*** Opening of Record set ***

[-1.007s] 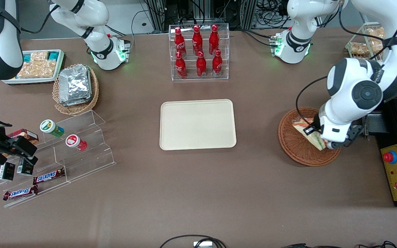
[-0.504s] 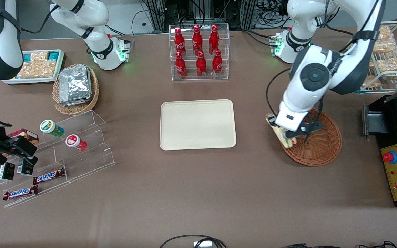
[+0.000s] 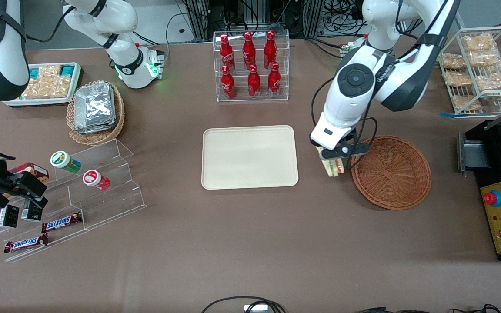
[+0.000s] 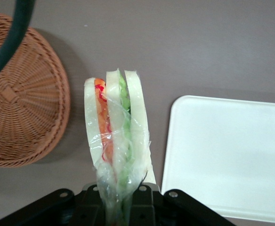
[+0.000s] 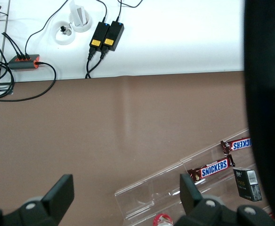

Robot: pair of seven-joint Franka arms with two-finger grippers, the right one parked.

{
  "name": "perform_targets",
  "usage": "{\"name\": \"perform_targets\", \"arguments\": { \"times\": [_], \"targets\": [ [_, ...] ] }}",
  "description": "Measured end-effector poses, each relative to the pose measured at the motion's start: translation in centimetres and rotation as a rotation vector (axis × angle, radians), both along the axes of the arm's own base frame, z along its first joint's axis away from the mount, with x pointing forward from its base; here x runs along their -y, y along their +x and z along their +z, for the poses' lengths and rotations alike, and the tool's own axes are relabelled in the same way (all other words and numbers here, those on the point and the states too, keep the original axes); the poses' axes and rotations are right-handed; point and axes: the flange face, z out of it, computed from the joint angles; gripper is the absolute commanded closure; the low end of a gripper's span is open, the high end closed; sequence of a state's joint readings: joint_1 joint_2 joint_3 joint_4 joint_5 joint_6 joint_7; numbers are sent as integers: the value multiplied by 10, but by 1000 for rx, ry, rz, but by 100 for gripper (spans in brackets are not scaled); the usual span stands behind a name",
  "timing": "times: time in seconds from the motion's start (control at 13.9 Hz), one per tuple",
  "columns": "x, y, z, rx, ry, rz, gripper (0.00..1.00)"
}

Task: Place sandwich from basket to tray
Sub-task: 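Lift the sandwich out of the basket and carry it toward the tray, then lower the sandwich onto the cream tray and open the left gripper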

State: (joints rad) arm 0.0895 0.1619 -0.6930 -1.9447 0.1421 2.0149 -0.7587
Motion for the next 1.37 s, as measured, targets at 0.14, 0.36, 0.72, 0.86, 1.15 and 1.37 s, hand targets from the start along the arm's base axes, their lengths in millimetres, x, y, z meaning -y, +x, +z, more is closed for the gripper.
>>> {"name": "perform_targets", "arguments": {
  "times": [0.14, 0.36, 0.72, 0.86, 1.15, 1.37],
  "targets": [
    [28, -15, -5, 5, -12, -58, 99],
    [71, -39, -18, 30, -20, -167, 98],
    [110, -58, -87, 32, 13, -235, 98],
    [124, -70, -123, 41, 48, -244, 98],
    [139, -88, -184, 35, 78, -255, 98],
    [141, -87, -196, 26, 66, -257, 75]
  ]
}}
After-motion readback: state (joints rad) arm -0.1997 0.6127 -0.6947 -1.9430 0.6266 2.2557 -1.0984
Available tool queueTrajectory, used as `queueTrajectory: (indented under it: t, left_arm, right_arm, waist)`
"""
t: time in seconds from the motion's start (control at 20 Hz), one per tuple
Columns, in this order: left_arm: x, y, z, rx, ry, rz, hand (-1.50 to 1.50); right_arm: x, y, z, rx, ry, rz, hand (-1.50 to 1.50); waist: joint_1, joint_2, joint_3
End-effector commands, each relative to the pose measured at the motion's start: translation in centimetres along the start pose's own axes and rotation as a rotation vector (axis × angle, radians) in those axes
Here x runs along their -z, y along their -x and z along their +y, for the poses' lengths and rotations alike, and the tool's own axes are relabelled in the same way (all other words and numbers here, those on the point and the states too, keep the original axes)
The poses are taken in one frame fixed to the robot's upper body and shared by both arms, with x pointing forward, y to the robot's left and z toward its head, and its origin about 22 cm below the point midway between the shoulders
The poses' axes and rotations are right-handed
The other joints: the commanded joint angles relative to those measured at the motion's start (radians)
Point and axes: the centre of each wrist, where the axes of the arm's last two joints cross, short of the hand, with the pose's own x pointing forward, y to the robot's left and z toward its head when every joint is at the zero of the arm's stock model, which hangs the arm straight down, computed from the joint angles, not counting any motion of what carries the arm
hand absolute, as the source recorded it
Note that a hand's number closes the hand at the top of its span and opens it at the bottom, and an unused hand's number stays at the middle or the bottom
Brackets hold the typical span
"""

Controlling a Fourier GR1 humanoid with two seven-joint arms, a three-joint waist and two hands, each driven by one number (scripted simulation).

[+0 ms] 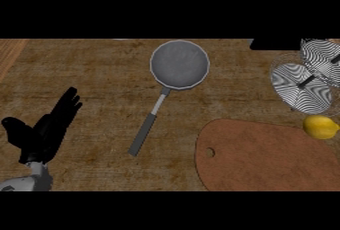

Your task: Pick the pear from the cutting board and place it in the tiered basket

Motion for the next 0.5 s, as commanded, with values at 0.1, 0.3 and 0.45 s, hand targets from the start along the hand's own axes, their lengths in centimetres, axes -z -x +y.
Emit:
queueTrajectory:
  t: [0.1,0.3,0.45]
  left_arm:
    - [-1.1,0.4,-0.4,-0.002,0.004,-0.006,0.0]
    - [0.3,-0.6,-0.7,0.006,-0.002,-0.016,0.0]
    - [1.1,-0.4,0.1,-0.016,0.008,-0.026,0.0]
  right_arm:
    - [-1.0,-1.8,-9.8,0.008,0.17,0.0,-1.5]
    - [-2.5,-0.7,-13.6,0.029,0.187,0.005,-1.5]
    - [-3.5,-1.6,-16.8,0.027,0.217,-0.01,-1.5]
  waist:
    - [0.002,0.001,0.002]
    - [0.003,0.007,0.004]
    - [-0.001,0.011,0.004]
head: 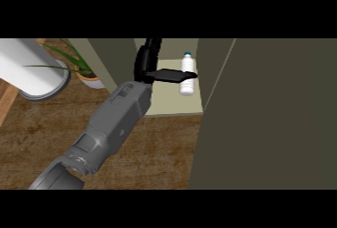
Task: Pick up the bottled water, place it into the cabinet and close the cabinet
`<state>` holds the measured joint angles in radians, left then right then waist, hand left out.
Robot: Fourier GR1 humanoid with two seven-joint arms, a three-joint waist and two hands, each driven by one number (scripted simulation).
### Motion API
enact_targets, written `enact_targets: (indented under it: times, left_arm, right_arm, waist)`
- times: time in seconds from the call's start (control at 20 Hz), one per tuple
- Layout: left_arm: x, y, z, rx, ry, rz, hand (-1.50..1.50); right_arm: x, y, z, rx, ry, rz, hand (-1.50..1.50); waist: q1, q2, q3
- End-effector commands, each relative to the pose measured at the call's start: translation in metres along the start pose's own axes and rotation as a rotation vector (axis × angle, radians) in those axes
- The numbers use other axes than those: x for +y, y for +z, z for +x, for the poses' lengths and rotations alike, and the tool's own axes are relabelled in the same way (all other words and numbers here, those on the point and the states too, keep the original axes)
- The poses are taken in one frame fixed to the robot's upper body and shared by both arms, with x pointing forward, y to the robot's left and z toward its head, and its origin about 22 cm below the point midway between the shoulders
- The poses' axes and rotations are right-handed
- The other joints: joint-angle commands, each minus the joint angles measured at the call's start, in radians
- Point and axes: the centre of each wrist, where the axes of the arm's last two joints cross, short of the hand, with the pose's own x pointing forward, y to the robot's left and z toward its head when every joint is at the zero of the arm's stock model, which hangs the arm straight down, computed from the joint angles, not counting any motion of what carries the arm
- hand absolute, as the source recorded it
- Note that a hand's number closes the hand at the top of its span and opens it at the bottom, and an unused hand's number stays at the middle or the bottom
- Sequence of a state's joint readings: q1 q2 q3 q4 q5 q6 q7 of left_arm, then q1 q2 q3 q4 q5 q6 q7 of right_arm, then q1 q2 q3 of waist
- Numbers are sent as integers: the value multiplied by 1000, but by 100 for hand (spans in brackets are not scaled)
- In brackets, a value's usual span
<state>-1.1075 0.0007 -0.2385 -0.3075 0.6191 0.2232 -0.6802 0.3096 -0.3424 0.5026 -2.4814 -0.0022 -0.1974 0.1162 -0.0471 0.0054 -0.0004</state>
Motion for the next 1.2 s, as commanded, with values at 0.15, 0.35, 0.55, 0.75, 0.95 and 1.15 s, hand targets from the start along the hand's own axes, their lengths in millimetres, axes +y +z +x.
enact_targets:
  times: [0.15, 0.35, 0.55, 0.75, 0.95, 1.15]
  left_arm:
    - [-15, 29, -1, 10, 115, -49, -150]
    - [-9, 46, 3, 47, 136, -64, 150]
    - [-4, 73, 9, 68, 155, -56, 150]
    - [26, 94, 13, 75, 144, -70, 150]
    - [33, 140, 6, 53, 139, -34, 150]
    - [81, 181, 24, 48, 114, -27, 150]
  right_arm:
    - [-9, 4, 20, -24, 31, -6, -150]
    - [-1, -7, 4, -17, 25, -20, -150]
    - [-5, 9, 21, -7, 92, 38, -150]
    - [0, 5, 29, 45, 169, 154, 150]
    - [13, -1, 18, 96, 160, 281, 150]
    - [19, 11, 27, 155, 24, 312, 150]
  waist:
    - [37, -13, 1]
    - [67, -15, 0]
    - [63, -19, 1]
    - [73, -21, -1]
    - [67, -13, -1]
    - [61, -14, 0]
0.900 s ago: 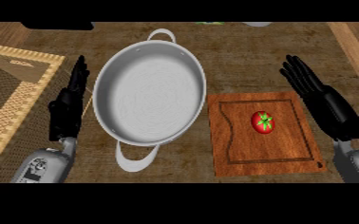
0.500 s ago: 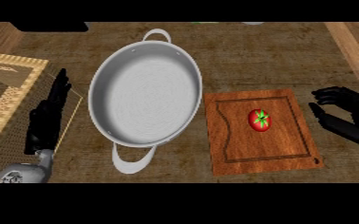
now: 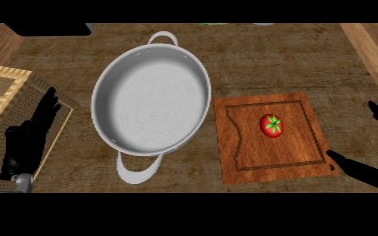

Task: Pick the tomato from the cutting board and place it in the pot

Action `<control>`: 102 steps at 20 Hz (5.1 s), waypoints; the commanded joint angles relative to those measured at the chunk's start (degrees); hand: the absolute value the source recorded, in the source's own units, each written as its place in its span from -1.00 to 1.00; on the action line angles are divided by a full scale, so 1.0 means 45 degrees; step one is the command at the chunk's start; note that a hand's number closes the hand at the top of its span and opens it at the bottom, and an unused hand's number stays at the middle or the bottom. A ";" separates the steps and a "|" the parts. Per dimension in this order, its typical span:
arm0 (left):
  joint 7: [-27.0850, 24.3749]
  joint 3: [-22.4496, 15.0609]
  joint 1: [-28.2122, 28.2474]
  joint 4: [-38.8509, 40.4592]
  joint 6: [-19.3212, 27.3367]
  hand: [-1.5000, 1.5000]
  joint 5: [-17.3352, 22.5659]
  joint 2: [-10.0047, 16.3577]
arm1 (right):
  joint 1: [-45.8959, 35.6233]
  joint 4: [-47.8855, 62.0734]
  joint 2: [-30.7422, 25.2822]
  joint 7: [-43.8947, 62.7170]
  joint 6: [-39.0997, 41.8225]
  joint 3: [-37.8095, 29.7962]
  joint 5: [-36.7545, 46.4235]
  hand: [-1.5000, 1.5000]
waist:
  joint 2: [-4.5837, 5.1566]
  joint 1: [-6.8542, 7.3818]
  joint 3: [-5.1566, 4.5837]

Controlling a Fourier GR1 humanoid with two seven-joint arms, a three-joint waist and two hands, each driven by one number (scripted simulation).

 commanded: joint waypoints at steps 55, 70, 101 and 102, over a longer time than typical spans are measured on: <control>0.0263 0.2212 0.0150 0.0039 -0.2200 0.00 -0.2027 -0.1802 | -0.8041 0.4469 0.3698 1.2383 1.2715 0.2634 0.4994 -1.00 | 0.0082 0.0254 0.0011; 0.1060 0.2902 0.0037 -0.0688 -0.3246 0.00 -0.2256 -0.1931 | -0.8737 0.6907 0.4776 0.9570 1.2595 0.2147 0.7572 1.00 | 0.0094 0.0319 0.0014; 0.0817 0.2191 -0.1387 0.0669 -0.2846 0.00 -0.2864 -0.2670 | -1.6449 -0.0062 0.8858 1.9069 0.4930 1.1830 1.0211 1.00 | -0.0058 0.1021 -0.0026; 0.0585 0.2407 -0.1074 0.0667 -0.2851 0.00 -0.2849 -0.2489 | -1.6707 -0.0001 0.8858 1.9015 0.4925 1.1395 1.0093 1.00 | -0.0033 0.1003 -0.0024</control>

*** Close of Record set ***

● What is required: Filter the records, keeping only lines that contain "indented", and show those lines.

● Answer below:
Available tool queueTrajectory, used as `queueTrajectory: (indented under it: t, left_arm, right_arm, waist)`
enact_targets, written `enact_targets: (indented under it: times, left_arm, right_arm, waist)`

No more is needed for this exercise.